*Records for the exercise*.
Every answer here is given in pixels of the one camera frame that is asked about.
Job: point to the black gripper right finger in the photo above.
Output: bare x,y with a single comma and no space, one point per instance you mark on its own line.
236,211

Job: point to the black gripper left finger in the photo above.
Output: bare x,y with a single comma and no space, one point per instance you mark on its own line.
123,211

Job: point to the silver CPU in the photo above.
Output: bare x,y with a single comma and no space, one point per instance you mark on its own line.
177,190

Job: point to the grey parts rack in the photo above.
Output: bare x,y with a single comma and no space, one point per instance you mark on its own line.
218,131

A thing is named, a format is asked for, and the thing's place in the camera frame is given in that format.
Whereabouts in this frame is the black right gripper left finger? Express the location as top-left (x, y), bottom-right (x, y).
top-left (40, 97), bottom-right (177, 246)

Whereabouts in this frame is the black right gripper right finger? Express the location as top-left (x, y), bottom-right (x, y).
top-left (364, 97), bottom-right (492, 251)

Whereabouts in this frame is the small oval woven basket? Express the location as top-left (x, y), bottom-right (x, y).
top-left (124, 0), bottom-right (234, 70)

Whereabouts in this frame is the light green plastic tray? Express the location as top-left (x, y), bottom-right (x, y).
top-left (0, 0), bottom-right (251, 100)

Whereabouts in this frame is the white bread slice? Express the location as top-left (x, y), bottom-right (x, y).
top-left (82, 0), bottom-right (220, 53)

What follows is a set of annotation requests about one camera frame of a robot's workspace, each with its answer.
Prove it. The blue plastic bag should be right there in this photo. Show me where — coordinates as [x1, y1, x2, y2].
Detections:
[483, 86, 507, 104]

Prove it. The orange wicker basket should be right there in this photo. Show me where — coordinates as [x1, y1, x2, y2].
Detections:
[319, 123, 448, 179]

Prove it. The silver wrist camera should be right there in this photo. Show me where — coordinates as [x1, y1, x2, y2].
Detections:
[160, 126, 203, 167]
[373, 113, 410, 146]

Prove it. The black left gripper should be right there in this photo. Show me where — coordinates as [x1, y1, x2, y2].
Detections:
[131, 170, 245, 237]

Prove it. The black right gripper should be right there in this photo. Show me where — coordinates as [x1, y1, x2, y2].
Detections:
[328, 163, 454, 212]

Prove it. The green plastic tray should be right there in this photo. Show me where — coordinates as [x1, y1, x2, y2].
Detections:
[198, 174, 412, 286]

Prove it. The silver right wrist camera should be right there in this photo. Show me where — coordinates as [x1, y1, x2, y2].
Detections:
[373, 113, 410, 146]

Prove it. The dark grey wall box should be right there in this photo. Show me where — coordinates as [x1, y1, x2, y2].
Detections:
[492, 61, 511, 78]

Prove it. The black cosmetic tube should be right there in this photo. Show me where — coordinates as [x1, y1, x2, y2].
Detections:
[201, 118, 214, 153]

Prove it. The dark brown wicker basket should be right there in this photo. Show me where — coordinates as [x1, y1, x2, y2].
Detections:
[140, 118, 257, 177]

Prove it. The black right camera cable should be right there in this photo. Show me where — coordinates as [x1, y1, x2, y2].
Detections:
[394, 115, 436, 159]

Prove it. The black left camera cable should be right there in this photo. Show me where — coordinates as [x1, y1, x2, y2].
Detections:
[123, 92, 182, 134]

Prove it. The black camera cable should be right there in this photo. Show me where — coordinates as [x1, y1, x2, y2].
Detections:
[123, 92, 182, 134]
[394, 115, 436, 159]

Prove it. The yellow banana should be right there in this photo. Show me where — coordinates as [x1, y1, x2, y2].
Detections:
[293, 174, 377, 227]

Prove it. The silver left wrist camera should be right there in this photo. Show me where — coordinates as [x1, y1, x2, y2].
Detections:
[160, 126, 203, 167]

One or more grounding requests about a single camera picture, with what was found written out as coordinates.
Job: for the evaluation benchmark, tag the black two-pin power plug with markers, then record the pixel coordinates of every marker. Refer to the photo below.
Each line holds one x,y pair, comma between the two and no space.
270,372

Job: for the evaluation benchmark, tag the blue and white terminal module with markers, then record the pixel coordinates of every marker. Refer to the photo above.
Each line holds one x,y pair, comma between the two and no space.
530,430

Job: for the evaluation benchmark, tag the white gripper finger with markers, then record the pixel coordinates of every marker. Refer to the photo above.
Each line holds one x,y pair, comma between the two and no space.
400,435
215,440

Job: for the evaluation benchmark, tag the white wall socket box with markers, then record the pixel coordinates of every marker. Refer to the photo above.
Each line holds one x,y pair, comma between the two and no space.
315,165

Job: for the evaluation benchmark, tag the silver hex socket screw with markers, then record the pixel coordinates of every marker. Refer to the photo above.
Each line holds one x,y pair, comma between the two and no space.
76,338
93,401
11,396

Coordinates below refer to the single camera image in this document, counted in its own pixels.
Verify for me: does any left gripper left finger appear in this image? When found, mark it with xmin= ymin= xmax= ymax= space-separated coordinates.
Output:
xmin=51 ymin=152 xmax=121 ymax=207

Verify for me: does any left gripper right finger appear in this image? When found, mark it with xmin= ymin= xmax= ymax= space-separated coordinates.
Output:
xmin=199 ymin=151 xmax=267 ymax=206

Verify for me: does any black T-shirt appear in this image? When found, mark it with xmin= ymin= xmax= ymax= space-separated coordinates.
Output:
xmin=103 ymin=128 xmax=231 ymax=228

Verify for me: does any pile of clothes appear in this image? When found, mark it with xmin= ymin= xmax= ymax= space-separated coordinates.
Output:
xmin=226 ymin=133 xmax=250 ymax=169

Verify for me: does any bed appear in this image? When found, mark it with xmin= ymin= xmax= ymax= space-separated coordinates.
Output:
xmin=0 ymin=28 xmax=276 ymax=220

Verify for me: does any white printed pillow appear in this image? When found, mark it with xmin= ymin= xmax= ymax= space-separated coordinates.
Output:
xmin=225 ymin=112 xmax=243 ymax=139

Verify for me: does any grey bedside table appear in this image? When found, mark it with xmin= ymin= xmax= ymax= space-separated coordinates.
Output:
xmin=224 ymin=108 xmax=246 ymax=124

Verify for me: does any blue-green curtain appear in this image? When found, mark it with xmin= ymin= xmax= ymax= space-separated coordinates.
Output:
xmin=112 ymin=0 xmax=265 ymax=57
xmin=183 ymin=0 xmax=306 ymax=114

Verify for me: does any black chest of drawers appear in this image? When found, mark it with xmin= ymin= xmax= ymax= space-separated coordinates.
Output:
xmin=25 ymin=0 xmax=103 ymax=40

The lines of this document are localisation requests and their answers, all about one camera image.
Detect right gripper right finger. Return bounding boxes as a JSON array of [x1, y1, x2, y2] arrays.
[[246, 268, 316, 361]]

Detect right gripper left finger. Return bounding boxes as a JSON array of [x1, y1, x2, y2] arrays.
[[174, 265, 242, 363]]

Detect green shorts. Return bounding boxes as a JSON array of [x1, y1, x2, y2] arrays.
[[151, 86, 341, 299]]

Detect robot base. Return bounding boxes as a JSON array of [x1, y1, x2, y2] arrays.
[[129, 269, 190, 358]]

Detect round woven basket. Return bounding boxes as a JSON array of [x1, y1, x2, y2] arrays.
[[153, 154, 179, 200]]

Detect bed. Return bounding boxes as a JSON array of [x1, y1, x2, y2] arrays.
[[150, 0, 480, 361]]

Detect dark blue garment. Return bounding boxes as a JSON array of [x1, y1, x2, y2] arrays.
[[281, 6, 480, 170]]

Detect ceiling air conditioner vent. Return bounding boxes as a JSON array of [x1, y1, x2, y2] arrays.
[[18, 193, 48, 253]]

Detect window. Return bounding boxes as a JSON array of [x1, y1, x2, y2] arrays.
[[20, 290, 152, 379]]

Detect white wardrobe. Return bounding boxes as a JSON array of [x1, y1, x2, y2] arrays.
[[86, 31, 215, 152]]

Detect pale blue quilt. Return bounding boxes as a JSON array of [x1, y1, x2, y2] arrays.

*Task details*.
Would you output, from the records above, exactly the run of lines that starts at the line containing "Whereabouts in this frame is the light" and ends at the line containing "What follows is", and only that run?

*Reply*.
Whereabouts in this frame is the light green plastic tray? Express the location as top-left (x, y), bottom-right (x, y).
top-left (0, 0), bottom-right (251, 100)

Whereabouts in this frame is the white bread slice? Express the location as top-left (x, y), bottom-right (x, y).
top-left (82, 0), bottom-right (220, 53)

What follows is a set of annotation requests about one camera frame of a robot's workspace, each with its answer.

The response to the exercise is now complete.